▶ Records
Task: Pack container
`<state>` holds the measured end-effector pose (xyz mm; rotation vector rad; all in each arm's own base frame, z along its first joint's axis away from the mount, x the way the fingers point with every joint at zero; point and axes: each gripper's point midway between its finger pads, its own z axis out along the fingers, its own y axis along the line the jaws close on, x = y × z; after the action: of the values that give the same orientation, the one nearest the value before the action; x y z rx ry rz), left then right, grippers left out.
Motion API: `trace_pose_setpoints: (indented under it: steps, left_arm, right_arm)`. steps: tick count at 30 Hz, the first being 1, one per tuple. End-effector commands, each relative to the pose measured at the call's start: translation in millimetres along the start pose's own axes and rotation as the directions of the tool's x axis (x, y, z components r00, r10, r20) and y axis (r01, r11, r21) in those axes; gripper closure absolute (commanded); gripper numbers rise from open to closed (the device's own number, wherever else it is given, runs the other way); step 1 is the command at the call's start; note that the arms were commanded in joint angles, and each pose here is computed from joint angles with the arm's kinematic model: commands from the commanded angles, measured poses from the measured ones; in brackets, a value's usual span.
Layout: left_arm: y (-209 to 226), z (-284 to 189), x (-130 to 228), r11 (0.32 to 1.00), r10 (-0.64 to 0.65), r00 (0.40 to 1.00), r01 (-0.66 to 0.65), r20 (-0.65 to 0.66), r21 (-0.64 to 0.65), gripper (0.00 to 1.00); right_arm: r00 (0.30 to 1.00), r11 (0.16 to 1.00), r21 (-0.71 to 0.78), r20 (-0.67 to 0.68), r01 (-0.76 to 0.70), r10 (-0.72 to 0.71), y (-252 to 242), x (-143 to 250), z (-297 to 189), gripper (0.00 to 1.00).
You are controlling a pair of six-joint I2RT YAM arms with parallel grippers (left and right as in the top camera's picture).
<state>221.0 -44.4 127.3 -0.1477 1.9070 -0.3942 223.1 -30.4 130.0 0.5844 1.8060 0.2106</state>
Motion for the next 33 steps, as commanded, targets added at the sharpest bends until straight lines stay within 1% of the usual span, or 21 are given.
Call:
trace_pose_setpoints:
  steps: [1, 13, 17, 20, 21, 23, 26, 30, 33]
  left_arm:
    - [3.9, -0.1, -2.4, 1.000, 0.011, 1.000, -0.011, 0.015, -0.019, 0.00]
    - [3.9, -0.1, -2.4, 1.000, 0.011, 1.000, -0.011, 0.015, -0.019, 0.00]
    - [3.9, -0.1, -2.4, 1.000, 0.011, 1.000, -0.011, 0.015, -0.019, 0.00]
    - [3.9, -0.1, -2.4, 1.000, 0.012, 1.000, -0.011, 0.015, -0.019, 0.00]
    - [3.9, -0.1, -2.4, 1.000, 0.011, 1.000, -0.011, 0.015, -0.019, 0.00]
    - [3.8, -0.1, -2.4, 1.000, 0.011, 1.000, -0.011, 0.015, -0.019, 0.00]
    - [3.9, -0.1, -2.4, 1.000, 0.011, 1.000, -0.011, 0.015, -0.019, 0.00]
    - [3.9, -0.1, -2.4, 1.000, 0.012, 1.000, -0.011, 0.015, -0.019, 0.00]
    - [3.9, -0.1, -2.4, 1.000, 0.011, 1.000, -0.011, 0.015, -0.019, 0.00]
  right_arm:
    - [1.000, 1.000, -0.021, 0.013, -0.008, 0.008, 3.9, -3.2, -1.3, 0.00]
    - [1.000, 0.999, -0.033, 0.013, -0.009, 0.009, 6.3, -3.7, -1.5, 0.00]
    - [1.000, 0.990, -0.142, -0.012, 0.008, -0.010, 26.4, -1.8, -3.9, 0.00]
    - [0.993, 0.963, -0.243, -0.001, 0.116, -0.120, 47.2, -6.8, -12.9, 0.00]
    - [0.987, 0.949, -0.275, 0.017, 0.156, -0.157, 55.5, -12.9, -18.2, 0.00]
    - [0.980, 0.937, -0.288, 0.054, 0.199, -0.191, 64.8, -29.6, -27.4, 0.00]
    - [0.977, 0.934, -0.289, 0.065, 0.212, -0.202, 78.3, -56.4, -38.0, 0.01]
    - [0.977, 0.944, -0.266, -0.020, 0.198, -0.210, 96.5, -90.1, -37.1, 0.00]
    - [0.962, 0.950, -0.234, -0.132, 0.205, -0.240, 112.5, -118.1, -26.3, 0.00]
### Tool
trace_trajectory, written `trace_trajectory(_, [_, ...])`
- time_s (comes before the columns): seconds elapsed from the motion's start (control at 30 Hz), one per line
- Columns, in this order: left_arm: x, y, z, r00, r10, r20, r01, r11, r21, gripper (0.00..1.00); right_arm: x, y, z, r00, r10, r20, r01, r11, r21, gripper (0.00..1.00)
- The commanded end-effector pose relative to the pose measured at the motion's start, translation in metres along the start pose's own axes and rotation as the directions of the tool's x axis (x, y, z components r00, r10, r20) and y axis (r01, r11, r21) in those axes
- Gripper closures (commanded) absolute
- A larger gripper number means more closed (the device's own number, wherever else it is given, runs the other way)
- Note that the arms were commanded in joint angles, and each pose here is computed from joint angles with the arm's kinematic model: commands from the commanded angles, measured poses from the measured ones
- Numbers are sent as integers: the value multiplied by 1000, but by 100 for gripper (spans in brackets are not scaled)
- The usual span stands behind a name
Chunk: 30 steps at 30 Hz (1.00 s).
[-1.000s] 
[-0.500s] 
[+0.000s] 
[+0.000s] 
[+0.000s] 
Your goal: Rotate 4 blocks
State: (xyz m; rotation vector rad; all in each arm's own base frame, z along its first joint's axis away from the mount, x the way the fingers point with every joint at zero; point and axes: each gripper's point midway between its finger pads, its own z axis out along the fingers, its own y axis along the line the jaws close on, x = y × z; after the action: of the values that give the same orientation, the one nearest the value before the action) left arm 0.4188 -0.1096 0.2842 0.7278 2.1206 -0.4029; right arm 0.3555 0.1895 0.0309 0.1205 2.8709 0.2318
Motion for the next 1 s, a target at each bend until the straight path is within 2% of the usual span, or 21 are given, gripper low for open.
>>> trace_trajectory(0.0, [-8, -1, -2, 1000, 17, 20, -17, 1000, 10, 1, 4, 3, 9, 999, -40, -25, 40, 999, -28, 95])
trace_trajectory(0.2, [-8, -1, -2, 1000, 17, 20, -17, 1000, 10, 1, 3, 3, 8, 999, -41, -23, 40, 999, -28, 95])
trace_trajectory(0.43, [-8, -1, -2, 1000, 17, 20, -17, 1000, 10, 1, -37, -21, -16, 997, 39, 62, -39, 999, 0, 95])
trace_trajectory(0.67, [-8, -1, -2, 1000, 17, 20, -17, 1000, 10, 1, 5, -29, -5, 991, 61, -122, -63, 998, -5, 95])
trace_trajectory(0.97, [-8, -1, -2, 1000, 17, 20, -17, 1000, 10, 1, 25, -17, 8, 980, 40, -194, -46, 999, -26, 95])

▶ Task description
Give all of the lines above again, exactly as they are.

▶ Answer below
Task: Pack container
`<state>` holds the measured end-effector pose (xyz mm; rotation vector rad; all in each arm's own base frame, z along its first joint's axis away from the mount, x the way the fingers point with every joint at zero; point and axes: each gripper's point midway between its finger pads, its own z axis out along the fingers, its own y axis along the line the jaws close on, x = y × z; after the action: of the values that give the same orientation, the one nearest the value before the action; x y z rx ry rz), left then right, grippers left out.
Motion API: `trace_pose_setpoints: (indented under it: steps, left_arm, right_arm)`. steps: tick count at 30 Hz, the first being 1, one per tuple. End-effector commands, each relative to the pose measured at the call's start: translation in millimetres along the start pose's own axes and rotation as the directions of the tool's x axis (x, y, z components r00, r10, r20) and y axis (r01, r11, r21) in those axes; gripper closure absolute (commanded); gripper numbers rise from open to closed (the device's own number, wherever else it is given, runs the other way); step 1 is the command at the call's start; note that the arms were commanded in joint angles, and each pose here is computed from joint angles with the arm's kinematic model: commands from the commanded angles, measured poses from the measured ones; in brackets, a value's usual span.
Layout: left_arm: y (-209 to 226), z (-284 to 189), x (-130 to 228), r11 (0.32 to 1.00), r10 (-0.64 to 0.65), r00 (0.40 to 1.00), r01 (-0.66 to 0.65), r20 (-0.65 to 0.66), r21 (-0.64 to 0.65), gripper (0.00 to 1.00); right_arm: r00 (0.30 to 1.00), r11 (0.16 to 1.00), r21 (-0.71 to 0.78), r20 (-0.67 to 0.68), r01 (-0.76 to 0.70), r10 (-0.72 to 0.71), y (-252 to 242), x (-143 to 250), z (-297 to 189), gripper (0.00 to 1.00).
You are controlling a pair of six-joint I2RT YAM arms with parallel grippers (left and right as in the top camera's picture).
<state>221.0 -44.4 127.3 -0.1477 1.9070 -0.3942 223.1 -30.4 130.0 0.5844 1.8060 0.2106</state>
Motion for the next 33 steps, as commanded, targets added at the sharpest bends until straight lines stay within 1% of the usual span, or 21 are given.
Call:
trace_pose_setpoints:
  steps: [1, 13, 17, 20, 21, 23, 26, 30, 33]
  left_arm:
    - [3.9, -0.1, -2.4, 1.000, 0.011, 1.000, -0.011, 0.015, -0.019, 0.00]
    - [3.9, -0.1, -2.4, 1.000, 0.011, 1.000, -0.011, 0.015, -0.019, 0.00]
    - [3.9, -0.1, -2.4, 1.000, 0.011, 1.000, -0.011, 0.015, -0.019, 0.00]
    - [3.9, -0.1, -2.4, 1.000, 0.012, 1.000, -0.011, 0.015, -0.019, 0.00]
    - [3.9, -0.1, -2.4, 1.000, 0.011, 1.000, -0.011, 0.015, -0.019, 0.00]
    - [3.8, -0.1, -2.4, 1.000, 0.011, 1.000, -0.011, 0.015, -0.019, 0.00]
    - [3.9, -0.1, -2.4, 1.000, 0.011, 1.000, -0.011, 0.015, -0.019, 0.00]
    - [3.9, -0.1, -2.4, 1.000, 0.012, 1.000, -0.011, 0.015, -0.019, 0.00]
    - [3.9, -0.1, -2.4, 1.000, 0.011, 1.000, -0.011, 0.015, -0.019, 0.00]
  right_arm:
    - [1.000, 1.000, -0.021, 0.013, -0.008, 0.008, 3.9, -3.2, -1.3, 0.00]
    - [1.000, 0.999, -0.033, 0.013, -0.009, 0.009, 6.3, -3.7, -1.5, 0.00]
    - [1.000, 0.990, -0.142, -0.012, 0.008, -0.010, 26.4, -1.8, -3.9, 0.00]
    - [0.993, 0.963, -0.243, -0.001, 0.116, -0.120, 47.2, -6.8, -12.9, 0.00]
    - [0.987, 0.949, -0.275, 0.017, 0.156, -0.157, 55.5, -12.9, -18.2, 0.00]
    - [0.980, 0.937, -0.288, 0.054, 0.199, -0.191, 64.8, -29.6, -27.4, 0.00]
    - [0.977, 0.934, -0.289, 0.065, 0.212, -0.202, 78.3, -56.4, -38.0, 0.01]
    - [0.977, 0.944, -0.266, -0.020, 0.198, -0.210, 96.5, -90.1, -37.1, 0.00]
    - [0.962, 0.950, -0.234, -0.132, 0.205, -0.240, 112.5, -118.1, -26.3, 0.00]
### Tool
trace_trajectory, written `trace_trajectory(_, [_, ...])`
- time_s (comes before the columns): seconds elapsed from the motion's start (control at 30 Hz), one per line
- Columns, in this order: left_arm: x, y, z, r00, r10, r20, r01, r11, r21, gripper (0.00..1.00); right_arm: x, y, z, r00, r10, r20, r01, r11, r21, gripper (0.00..1.00)
- The commanded end-effector pose relative to the pose measured at the motion's start, translation in metres along the start pose's own axes and rotation as the directions of the tool's x axis (x, y, z components r00, r10, r20) and y axis (r01, r11, r21) in those axes
- Gripper closures (commanded) absolute
- A larger gripper number means more closed (the device's own number, wherever else it is given, runs the other way)
- Note that the arms were commanded in joint angles, and each pose here is computed from joint angles with the arm's kinematic model: commands from the commanded angles, measured poses from the measured ones
- Numbers are sent as integers: the value multiplied by 1000, but by 100 for gripper (spans in brackets are not scaled)
- The usual span stands behind a name
Chunk: 30 steps at 30 Hz (1.00 s).
[-1.000s] 
[-0.500s] 
[+0.000s] 
[+0.000s] 
[+0.000s] 
Your goal: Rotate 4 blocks
State: (xyz m; rotation vector rad; all in each arm's own base frame, z along its first joint's axis away from the mount, x the way the fingers point with every joint at zero; point and axes: each gripper's point midway between its finger pads, its own z axis out along the fingers, its own y axis along the line the jaws close on, x = y × z; after the action: of the values that give the same orientation, the one nearest the value before the action) left arm 0.4188 -0.1096 0.2842 0.7278 2.1206 -0.4029; right arm 0.3555 0.1895 0.0309 0.1205 2.8709 0.2318
Motion for the next 1 s, a target at each bend until the straight path is within 2% of the usual span, or 21 are given, gripper low for open.
>>> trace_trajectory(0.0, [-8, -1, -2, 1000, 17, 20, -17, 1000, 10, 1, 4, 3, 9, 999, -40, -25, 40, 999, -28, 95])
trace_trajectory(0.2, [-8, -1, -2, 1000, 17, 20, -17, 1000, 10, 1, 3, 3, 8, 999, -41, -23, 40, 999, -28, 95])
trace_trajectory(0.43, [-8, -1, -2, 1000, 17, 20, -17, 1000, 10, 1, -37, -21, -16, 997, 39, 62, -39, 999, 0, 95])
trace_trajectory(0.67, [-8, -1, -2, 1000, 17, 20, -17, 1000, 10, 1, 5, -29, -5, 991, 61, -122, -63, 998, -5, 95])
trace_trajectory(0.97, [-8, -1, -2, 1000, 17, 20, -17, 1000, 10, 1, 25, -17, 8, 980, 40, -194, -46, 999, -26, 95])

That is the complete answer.